Jane Whitefield, an American Indian woman from upstate New York, helps people disappear. Women fleeing abusive spouses, state’s witnesses with reasons to doubt the effectiveness of the U.S. Marshals, and others whose innocence may not be unsullied but who deserve better fates than what their pursuers have planned for them are Jane’s clientele. Jane is savvy about skip tracing, new identities, and the tricks of the cops’ and robbers’ trades. Cynical and hardened as every good suspense novel’s protagonist needs to be, she also has a feminine, mystical side. She gives offerings to her Native American spirit friends and follows the advice that her dreams give her. Her feminine, Indian, and noncynical side gets her into her greatest danger and leads her to her greatest triumph when a handsome man in a lot of trouble comes to her for help.
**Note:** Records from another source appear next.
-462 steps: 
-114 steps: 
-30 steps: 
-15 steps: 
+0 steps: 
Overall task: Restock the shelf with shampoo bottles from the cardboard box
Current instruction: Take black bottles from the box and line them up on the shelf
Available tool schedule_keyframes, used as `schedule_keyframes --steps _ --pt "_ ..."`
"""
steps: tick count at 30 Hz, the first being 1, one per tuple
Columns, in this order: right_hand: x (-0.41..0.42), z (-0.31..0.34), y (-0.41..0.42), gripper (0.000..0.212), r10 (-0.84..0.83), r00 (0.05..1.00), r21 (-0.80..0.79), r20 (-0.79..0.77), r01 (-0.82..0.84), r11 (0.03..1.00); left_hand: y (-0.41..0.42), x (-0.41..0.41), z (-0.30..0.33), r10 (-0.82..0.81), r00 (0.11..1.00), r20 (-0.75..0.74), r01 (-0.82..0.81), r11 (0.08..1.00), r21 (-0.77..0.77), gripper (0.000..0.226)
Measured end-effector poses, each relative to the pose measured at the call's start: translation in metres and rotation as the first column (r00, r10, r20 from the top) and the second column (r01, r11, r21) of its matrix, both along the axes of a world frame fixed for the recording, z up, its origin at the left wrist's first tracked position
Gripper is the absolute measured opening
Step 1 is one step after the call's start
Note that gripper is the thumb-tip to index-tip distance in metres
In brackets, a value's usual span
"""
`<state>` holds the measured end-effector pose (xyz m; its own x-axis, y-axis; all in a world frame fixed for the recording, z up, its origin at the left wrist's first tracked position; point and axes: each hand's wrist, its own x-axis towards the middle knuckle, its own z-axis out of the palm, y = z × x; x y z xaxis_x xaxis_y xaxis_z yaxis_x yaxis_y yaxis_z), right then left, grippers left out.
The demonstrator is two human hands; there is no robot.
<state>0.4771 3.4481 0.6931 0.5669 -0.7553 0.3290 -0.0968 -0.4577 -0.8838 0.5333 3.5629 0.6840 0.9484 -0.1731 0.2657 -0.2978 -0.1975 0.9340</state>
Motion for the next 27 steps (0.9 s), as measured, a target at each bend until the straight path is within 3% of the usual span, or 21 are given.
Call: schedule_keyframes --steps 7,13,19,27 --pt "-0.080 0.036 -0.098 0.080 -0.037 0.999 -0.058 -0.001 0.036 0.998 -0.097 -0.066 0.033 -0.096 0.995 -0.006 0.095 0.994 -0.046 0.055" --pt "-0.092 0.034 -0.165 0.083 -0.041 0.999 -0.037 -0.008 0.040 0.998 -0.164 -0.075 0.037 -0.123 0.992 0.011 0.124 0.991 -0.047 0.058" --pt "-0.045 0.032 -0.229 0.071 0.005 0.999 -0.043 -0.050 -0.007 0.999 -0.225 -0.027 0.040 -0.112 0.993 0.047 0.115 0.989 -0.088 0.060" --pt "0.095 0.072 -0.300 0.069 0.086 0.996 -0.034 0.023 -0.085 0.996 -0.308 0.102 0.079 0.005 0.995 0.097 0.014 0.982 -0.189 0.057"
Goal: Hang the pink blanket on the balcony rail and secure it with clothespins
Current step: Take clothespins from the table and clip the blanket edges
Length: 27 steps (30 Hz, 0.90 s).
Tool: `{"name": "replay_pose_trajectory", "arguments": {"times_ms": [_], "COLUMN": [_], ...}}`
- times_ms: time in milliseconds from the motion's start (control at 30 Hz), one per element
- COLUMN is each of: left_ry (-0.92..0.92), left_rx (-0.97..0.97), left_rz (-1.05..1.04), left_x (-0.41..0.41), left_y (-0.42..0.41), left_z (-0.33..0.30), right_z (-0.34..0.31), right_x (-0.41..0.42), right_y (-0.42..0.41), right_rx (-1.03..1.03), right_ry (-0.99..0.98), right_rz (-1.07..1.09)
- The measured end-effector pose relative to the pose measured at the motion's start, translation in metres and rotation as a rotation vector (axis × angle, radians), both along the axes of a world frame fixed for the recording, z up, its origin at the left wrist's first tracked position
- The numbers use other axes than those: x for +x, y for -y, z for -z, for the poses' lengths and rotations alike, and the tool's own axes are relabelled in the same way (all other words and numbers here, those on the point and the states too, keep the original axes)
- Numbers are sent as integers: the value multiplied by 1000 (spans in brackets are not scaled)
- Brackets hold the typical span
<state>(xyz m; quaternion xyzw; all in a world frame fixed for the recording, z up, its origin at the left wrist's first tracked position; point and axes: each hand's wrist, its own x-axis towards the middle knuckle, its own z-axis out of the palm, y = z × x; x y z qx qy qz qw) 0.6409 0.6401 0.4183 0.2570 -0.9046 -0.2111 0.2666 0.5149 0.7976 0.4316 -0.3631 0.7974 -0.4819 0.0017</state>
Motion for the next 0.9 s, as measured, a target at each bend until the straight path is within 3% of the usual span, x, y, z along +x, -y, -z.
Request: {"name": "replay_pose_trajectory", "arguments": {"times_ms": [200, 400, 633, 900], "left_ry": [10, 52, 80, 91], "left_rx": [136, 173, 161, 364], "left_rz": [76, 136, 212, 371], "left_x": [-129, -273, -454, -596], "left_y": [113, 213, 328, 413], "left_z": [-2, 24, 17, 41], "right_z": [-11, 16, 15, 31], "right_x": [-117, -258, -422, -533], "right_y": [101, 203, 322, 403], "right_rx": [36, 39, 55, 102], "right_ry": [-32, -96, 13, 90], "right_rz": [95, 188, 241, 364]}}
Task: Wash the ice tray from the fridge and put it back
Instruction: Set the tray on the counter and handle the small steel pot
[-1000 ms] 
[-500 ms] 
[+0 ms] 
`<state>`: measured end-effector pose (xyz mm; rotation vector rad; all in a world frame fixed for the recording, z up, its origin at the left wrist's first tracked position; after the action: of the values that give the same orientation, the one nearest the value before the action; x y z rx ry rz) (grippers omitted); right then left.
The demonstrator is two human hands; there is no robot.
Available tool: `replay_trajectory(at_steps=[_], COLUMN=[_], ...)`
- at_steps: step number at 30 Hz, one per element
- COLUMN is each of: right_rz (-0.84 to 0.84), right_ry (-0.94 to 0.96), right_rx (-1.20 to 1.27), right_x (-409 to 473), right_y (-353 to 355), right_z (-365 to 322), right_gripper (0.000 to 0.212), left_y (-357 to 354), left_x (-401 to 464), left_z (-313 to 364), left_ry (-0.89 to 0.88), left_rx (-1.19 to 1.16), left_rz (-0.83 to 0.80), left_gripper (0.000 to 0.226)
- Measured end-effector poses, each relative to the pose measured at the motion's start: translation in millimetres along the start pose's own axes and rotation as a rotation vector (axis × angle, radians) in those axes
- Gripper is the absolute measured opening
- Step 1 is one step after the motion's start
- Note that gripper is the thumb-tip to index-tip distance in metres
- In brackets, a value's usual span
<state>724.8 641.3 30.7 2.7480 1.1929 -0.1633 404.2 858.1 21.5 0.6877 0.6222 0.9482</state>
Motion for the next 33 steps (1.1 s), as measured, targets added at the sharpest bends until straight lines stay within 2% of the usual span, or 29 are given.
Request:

The trouble began years before, with the murder of all but one of the participants in a private high-stakes poker game. The killers were pros and were not caught, and it remains a mystery whether they were simply after the money, which they took, or whether they were under orders to kill, under the cover of the robbery, a mobster who was there playing poker. The fate of the surviving witness, who understandably harbors a strong urge to stay silent and unnoticed, complicates things further. This complication is the past story that sets Jane’s present story in motion. The plot is logical and consistent, a welcome change from the plots of thrillers on film.

Of greater interest are the book’s details. Perry has done considerably homework on two fascinating worlds. One is that of police, professional criminals, private detectives, skip tracers, bounty hunters, and fugitives. This world works by very different rules than that of most people, who leave wide trails of receipts, public records, and regular habits. The other world is that of the Native Americans who live around the Adirondacks. These tribes’ culture and woodcraft are still as impressive as they were when Benjamin Franklin shamed his people by pointing out that if the “barbaric” five tribes could have a working constitutional democracy, then perhaps the whites could too. Jane’s knowledge of how to live in the woods is engrossing for those who rarely stray far from the city.